MEASUREMENTS AND MAIN RESULTS: The primary objectives were anatomical correction of anterior and apical prolapse of POP stage I or greater and absence of voiding dysfunction reported via multi-channel urodynamic study at 6 months after surgery. Subjective outcome was measured via patient feedback using questions 2 and 3 of the Pelvic Organ Prolapse Distress Inventory 6 (POPDI-6). The secondary outcome was quality of life using the following: Urogenital Distress Inventory 6 (UDI-6), Incontinence Impact Questionnaire 7 (IIQ-7), POPDI-6, and Pelvic Organ Prolapse/Urinary Incontinence Sexual Questionnaire (PISQ-12). Two-dimensional introital ultrasonography was performed in the first and third months after surgery and at 1-year follow-up. Descriptive statistics were used for demographic and perioperative data. The paired-samples t test was used for comparison of preoperative and postoperative continuous data. For all comparisons, a value of p < .05 was considered statistically significant. All statistical methods were performed using commercially available software (SPSS version 17). Postoperative data were available for 64 patients. The objective outcome was 96.9%, and the subjective outcome was 93.8%. All patients demonstrated significant improvement in anatomical outcomes after prolapse surgery (p < .05), and none experienced recurrence requiring further surgery. There was concomitant significant improvement in POPDI-6, UDI-6, IIQ-7, and PISQ-12 scores after surgery. A subanalysis of POP quantification measurements immediately after surgery and at 1-year postoperative follow-up demonstrated deepening of the C point and total vaginal length. Ultrasound evaluation demonstrated a significant increase in the length and thickness of mesh at 1-year follow-up. There has been no documented mesh extrusion to date. However, the number of patients with stress urinary incontinence has increased. Four patients received treatment, whereas in the remaining patients the condition was not severe enough to require surgical intervention.

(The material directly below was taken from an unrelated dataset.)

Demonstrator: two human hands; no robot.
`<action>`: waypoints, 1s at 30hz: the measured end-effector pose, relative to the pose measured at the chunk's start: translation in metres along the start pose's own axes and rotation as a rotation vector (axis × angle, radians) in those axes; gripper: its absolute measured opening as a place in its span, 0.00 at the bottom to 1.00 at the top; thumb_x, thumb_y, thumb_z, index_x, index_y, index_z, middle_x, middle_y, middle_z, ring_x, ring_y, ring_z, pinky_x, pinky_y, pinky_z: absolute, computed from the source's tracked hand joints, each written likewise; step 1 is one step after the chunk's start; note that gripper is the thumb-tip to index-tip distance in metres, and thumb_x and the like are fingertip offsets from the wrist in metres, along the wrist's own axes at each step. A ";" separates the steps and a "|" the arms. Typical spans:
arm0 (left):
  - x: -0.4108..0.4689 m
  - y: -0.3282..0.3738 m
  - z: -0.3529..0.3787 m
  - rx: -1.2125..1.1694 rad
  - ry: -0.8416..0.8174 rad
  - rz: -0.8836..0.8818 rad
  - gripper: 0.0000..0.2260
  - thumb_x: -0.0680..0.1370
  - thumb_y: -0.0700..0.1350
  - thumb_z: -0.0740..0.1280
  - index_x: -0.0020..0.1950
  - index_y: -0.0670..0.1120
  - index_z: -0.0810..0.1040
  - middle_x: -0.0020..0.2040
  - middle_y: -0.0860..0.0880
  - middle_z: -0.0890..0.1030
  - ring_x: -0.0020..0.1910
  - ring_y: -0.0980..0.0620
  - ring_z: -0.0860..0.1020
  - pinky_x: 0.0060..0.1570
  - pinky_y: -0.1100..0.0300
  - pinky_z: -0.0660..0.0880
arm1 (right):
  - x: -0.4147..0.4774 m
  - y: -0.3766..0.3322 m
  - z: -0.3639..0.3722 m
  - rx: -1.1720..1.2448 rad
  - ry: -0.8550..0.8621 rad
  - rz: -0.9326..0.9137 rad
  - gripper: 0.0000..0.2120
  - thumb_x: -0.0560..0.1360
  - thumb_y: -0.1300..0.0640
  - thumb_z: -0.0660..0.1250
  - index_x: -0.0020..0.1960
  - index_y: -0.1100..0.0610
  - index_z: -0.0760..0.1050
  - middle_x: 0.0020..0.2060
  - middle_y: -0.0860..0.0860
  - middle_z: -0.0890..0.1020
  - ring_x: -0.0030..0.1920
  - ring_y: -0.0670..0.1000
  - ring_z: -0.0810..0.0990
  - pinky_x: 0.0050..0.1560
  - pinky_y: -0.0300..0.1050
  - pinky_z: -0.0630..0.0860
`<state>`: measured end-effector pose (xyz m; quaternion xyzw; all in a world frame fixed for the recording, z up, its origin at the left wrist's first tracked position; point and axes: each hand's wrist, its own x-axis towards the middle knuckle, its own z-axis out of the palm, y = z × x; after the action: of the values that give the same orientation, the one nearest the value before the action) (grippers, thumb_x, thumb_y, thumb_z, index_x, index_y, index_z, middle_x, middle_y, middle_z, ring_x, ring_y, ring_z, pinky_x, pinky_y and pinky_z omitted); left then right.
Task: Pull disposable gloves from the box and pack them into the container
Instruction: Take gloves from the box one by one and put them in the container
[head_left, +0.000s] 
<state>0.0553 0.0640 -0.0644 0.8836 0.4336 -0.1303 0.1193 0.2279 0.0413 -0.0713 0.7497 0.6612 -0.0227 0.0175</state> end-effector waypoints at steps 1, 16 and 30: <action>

CONCLUSIONS: Single-incision mesh surgery for treatment of advanced POP results in improvement in anatomical and quality-of-life outcomes. No mesh exposure was recorded in the first year after surgery; however, new onset of stress urinary incontinence may occur. Ultrasound evaluation demonstrated an increase in mesh length and thickness over time, with concurrent calculated lengthening of the C point and total vaginal length.